In using violence, he writes, “there is little doubt… (the Assad regime) has consistently calibrated repression to reflect its assessment of how the international community — in particular the US and its European allies — would respond”.
In particular, Leenders argues, government forces have escalated their use of weapons once convinced there would be no response from the international community, which stood back in 2013 when the use of chemicals provoked a global outcry.
Regime propaganda, meanwhile, has highlighted the presence of foreign fighters and Sunni extremists, especially in Jabhat al-Nusra and ISIS, and their links to Arab Gulf backers. Leenders detects trial-and-error rather than a master plan and suggests Assad’s “proven responsiveness and adaptability” will help with challenges ahead.
How long this may go on is moot. Fabrice Balanche, assistant professor at the University of Lyon 2, examines the demographic roots of the conflict, going back to the Alawites drifting down over the last century from the mountains where they had escaped persecution for centuries. In 1947, the Alawites were only 7.8% of the population in Latakia and 12.8% in Safita, both now mainly Alawite cities.
Balanche highlights policies under Hafez Assad to bring Alawites to the cities, including Damascus (home to 4,200 Alawites in 1945 and now 500,000), and into education and public service, including the army. Today, 81% of Alawites in Latakia work in the state sector, compared to 57% of Christians and 44% of Sunnis.
While such demographics have fostered an Alawite-led state, there have been problems. First, as the Alawites urbanised, their birthrate fell from eight to two per couple in two generations (two-thirds of the rate among Sunnis), a tendency encouraged by a more “secular” culture among Alawites that has encouraged women to pursue educational and employment opportunities.
Second, pro-Alawite policies have fostered Sunni resentment. Hafez Assad gave the Alawites power but in the long-term risked making the regime unstable.

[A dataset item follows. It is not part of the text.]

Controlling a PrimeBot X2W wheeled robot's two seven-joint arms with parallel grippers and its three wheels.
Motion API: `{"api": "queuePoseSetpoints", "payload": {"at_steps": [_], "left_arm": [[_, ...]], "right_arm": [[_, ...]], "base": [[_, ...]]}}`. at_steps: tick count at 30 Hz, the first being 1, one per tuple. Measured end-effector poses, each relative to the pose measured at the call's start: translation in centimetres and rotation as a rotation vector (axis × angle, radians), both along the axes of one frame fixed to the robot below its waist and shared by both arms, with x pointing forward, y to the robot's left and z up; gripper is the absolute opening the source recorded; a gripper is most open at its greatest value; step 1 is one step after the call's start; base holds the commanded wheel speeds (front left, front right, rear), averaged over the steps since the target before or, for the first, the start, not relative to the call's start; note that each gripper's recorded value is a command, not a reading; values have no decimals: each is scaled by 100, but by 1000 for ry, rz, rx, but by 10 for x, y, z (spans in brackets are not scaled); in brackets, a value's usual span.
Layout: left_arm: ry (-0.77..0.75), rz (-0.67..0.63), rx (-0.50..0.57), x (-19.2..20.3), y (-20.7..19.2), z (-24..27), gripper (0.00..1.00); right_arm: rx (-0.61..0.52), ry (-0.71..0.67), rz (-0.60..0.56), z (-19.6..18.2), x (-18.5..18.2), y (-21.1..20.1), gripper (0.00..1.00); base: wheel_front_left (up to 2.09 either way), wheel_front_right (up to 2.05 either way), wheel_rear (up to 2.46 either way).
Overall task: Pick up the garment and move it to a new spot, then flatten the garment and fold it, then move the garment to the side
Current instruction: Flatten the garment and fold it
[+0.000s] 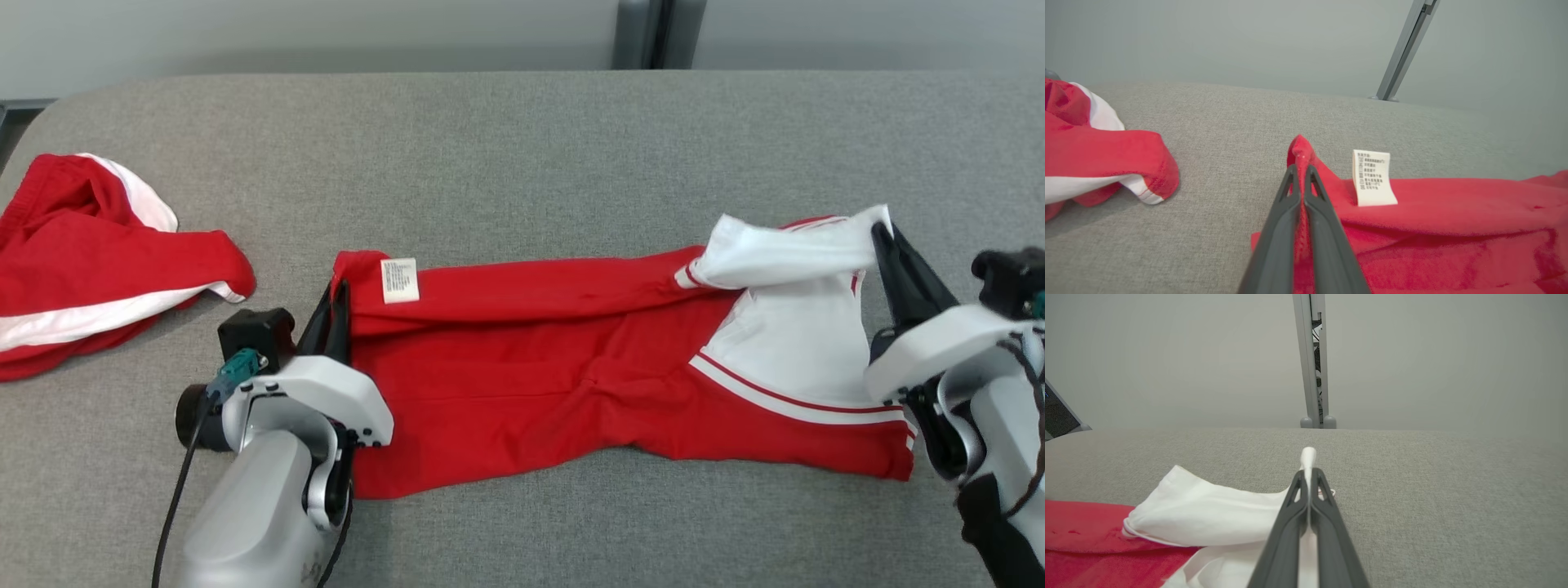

Worse for his son and successor, “despite vicious repression in the Sunni-majority areas, and strategies verging on ethnic cleansing in the Alawite region, the combination of an ageing Alawite population, low birth rates and mass migration mean that the principal source of demographic support and military personnel, so critical to the regime’s grip on power, is drying up”.
Balanche is non-committal on whether demographic polarisation could make a separate Alawite state more viable than in the 1920s, when the French tried and abandoned the idea. But he does quote one Alawite refugee in the coastal Alawite-dominated region: “Before the onset of the crisis, I never felt myself to be Alawi… Since 2011, however, we’ve felt the hatred directed towards us… We came to Tartus and we’ll stay here. I don’t think we can ever return to live in Aleppo.”